I’ve had ups and downs, like most
people, in my personal and professional life. But I value those – and it is
disappointing that others sometimes don’t.
I fear that the MP Rob Marris’s assisted dying bill, which will get its second
reading in parliament on Friday, would exacerbate the assumption that because
there may some things I cannot do, everything must be negative.
The prospect of
changing the criminal law on encouraging and assisting suicide, as this bill
would do, fills me with dread.
It raises legal and ethical issues that have been debated
for many years – yet to which I had given little consideration until I entered
parliament in 2010.
During a number of debates in the Lords, I heard a range of
experts on the topic and now have a clear and informed view.
Many people wonder why disabled
people are so concerned about a bill that appears to affect only people thought
to have less than six months to live.
But many disabled people have fluctuating
conditions, with improvements and setbacks; and some at times could meet this
rather hazy definition, even if they subsequently move outside it.
My colleague Jane Campbell, for instance, who has spinal
muscular atrophy, has written about being told throughout her life to expect to
die shortly. She is now in her 50s.
Disabled people also have a stronger
understanding than most about what it means to feel you are a burden to others,
or to have assumptions made about the value of your life.
Many of us are very
familiar with the strengths and weaknesses of the NHS and view the prospect of
doctor-assisted suicide, as proposed in Marris’s bill, with scepticism.
Disability, whether as a private
or a public-policy issue, is the subject on which I receive by far the most
correspondence.
It is both a personal and highly emotive topic, and touches on
the law, public policy and social attitudes.
How those around us, including family
and doctors, respond to its challenges, the support we receive in the form of
social care or social security, and how the law protects us, are crucial.
We
need support, acceptance and encouragement to live.
At 70, my late father, Peter,
underwent a foot amputation after surgical complications. There were
suggestions that at his age being in a wheelchair was no life for him.
Yet the
time we had together after the operation was something I will always remember.

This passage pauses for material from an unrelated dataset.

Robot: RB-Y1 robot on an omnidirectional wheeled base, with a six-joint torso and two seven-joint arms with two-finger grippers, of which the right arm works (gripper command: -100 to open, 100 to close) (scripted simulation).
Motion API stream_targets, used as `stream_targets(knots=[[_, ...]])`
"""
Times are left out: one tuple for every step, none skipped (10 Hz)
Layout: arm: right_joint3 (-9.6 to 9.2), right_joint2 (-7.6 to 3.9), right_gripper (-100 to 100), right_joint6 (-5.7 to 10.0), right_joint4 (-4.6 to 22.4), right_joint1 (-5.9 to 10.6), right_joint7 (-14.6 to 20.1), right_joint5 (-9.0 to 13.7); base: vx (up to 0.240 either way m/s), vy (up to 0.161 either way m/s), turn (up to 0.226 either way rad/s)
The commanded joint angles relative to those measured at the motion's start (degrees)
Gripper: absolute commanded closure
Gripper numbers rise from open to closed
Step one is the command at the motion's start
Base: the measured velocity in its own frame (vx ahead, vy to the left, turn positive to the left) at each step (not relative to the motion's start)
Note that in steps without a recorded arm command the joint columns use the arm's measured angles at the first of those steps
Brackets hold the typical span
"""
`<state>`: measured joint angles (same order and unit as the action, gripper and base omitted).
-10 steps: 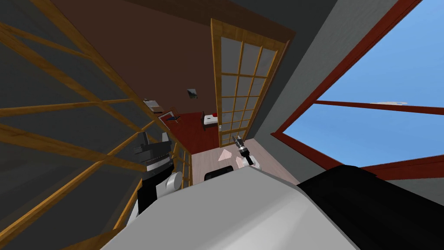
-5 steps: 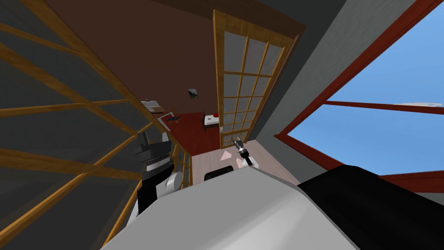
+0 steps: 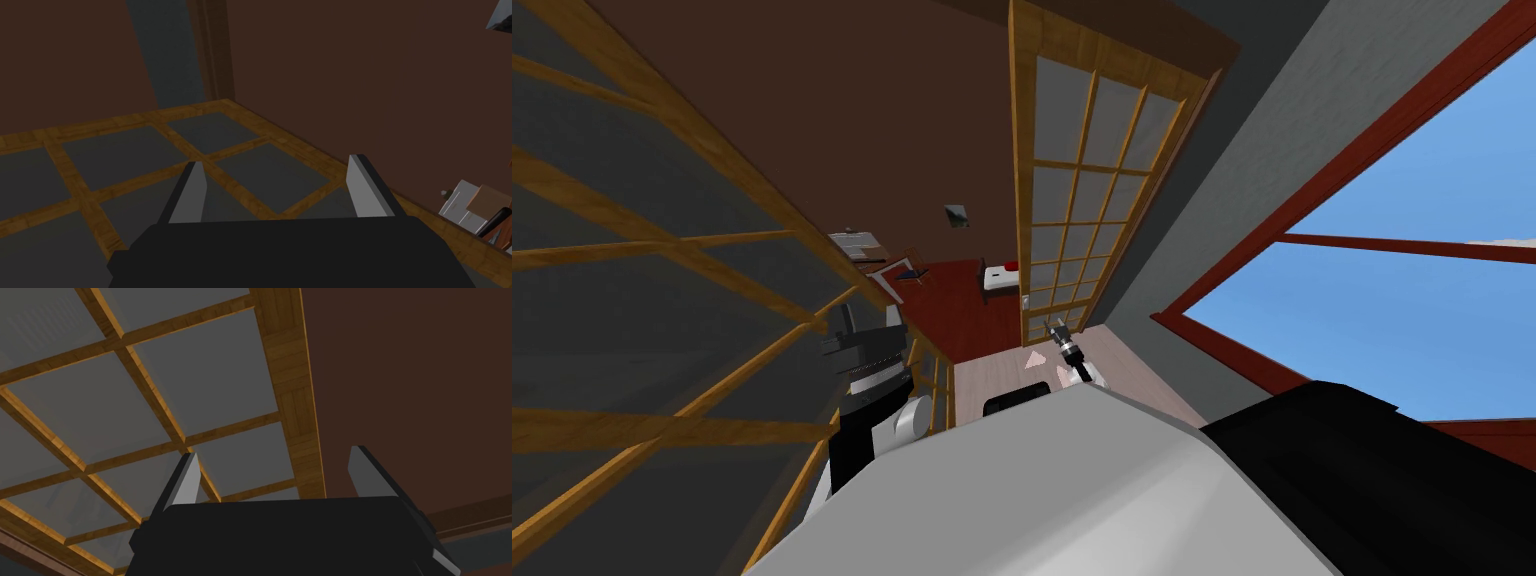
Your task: Pull the door open
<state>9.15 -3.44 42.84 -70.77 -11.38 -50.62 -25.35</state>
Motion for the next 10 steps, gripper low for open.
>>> stream_targets(knots=[[0.50, 0.60, -100, 0.89, 2.5, 0.59, -2.5, -1.3, 0.152, 0.030, -0.043], [0.71, 0.81, -100, 1.22, 3.5, 0.90, -3.4, -1.8, 0.165, 0.028, -0.036], [0.92, 1.02, -100, 1.54, 4.5, 1.22, -4.3, -2.2, 0.129, 0.019, -0.019], [1.13, 1.24, -100, 1.85, 5.5, 1.53, -5.1, -2.7, 0.105, 0.017, -0.028], [1.31, 1.48, -100, 2.13, 6.4, 1.80, -5.9, -3.1, 0.101, 0.025, -0.048], [1.49, 1.72, -100, 2.41, 7.3, 2.07, -6.7, -3.5, 0.089, 0.027, -0.057], [1.86, 2.21, -100, 2.97, 9.1, 2.62, -8.2, -4.3, 0.110, 0.031, -0.075], [2.04, 2.45, -100, 3.24, 10.0, 2.90, -9.0, -4.7, 0.130, 0.033, -0.072], [2.35, 2.94, -100, 3.72, 11.5, 3.36, -10.3, -5.4, 0.134, 0.035, -0.099], [2.64, 3.44, -100, 4.16, 12.9, 3.80, -11.5, -6.0, 0.147, 0.044, -0.131]])
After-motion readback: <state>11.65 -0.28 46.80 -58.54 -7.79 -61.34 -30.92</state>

In other words, his quality of life was misjudged.
Were assisted suicide legal, with assessments and lethal
drugs supplied by doctors, it is easy to see how negative attitudes could
influence people’s thinking when they are vulnerable, struggling with a
devastating diagnosis and coming to terms with their own mortality.
The bill is officially for people
with months to live. But prognosis is always, to some degree, a shot in the
dark.
A friend of mine was told they had a year to live, and died eight years
later.
I know many – disabled people in
particular – are worried about the implications of passing such a bill.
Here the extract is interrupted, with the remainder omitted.